Reproduce exactly, and only, the lines below from the one containing "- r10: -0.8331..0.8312" through the one containing "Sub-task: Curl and".

Recorded data:

* * * * * * *

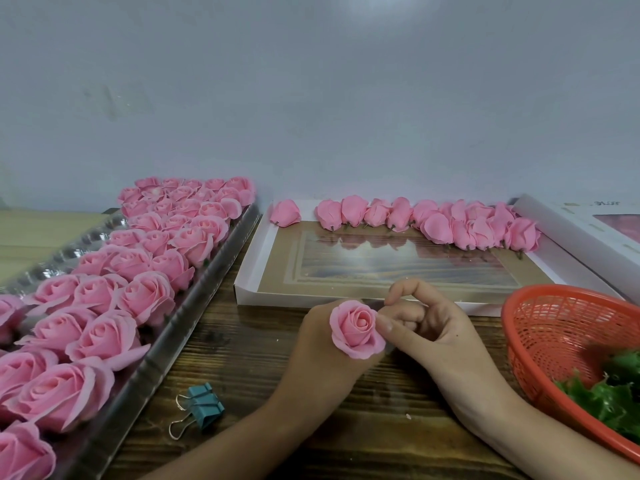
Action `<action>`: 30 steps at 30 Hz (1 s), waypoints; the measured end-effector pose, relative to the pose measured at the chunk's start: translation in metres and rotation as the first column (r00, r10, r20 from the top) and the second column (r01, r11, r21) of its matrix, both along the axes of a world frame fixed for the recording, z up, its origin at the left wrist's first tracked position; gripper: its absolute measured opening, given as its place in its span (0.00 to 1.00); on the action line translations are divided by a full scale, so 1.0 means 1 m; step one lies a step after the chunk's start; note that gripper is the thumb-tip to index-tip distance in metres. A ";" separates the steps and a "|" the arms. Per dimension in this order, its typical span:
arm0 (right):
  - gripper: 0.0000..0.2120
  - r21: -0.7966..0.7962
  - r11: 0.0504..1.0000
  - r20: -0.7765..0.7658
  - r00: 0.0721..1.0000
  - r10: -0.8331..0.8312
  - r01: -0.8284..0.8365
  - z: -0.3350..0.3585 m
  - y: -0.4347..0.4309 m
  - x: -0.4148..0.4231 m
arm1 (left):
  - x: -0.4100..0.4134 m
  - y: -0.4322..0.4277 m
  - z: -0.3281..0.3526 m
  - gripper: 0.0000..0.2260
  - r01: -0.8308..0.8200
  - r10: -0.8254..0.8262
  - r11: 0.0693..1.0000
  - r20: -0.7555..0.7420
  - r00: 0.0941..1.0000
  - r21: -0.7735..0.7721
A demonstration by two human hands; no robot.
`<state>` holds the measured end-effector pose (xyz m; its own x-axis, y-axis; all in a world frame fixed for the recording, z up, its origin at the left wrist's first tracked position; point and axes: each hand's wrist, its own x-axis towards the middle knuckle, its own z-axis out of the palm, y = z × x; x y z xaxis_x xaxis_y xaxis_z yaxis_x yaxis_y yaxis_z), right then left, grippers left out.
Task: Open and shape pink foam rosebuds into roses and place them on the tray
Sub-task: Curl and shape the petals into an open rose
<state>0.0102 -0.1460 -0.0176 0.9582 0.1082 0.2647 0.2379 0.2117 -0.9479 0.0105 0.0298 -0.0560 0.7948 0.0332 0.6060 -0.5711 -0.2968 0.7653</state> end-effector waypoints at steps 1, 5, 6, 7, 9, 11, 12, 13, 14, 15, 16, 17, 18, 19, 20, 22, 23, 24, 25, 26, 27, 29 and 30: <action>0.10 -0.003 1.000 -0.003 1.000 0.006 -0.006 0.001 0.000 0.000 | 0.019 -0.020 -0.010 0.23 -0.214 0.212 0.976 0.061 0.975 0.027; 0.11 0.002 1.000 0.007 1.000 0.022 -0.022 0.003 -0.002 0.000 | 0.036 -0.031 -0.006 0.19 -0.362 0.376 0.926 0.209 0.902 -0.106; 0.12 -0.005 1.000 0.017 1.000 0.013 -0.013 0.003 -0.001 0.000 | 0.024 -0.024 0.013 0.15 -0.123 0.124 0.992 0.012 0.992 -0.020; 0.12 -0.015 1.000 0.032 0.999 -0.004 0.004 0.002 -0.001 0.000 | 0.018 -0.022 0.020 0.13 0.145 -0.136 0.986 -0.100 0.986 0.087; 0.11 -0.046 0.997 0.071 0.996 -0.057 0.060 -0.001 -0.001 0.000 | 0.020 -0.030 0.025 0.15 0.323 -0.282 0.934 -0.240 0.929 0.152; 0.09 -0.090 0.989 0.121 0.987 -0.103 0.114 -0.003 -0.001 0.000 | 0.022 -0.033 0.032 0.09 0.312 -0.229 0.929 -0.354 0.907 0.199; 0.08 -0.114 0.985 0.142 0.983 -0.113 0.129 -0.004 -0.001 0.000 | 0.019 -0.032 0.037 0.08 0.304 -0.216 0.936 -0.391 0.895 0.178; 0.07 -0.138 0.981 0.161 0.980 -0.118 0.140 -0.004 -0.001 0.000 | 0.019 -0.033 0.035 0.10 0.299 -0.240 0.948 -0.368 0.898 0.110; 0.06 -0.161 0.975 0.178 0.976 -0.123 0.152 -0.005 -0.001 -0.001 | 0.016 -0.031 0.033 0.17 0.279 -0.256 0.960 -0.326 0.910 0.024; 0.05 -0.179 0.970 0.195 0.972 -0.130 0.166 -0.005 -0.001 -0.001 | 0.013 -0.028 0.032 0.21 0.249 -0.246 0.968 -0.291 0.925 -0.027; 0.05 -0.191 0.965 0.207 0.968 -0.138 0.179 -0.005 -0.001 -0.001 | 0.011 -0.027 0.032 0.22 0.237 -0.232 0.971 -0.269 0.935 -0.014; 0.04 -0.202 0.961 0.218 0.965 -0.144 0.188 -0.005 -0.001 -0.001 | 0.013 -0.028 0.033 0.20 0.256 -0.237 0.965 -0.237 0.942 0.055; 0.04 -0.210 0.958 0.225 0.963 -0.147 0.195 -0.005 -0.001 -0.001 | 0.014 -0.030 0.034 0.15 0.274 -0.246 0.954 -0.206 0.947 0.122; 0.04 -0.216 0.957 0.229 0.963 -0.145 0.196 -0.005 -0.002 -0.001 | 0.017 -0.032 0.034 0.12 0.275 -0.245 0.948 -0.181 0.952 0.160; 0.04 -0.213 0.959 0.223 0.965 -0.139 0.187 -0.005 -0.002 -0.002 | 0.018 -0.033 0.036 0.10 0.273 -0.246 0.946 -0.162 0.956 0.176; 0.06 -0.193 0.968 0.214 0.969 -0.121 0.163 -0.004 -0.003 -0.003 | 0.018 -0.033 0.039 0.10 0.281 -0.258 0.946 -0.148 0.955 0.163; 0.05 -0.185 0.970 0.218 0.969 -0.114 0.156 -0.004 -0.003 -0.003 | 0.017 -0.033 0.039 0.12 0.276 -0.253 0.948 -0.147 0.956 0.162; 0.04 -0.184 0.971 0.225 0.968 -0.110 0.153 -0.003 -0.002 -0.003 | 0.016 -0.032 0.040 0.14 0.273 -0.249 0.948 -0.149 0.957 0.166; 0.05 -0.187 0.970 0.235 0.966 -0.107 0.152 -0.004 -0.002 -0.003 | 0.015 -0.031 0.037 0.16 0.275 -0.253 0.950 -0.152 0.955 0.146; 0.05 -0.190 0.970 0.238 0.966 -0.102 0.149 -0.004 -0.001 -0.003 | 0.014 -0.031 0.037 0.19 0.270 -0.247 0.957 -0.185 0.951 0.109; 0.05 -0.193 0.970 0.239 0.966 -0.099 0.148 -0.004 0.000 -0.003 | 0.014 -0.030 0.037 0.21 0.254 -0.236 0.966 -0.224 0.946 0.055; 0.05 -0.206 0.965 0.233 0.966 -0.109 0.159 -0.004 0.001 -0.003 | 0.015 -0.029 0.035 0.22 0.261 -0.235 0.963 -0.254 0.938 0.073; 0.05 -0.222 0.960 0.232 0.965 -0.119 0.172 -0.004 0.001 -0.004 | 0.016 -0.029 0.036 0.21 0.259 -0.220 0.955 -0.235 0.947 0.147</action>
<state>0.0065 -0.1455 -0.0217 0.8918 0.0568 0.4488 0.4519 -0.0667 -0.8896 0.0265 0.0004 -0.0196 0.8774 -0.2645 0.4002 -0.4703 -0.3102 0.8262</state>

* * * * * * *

Solution below:
  - r10: -0.8331..0.8312
  - r01: -0.8284..0.8365
  - z: -0.3350..0.3585 m
  - y: -0.4347..0.4309 m
  - x: -0.4148..0.4231 m
arm1 (left):
  - x: -0.4100..0.4134 m
  - y: -0.4322..0.4277 m
  - z: -0.3281..0.3526 m
  - gripper: 0.0000..0.2260
  - r01: -0.8308..0.8200
  - r10: -0.8254..0.8262
  - r11: 0.0693..1.0000
  - r20: -0.7555..0.7420
  - r00: 0.0941..1.0000
  - r21: -0.7735..0.7721
A demonstration by two human hands; no robot.
`<state>` holds the measured end-effector pose (xyz m; its own x-axis, y-axis; all in a world frame fixed for the recording, z up, its origin at the left wrist's first tracked position; point and axes: each hand's wrist, its own x-axis towards the middle knuckle, its own z-axis out of the palm, y = z × x; x y z xaxis_x xaxis_y xaxis_z yaxis_x yaxis_y yaxis_z), right then left, grippers left out.
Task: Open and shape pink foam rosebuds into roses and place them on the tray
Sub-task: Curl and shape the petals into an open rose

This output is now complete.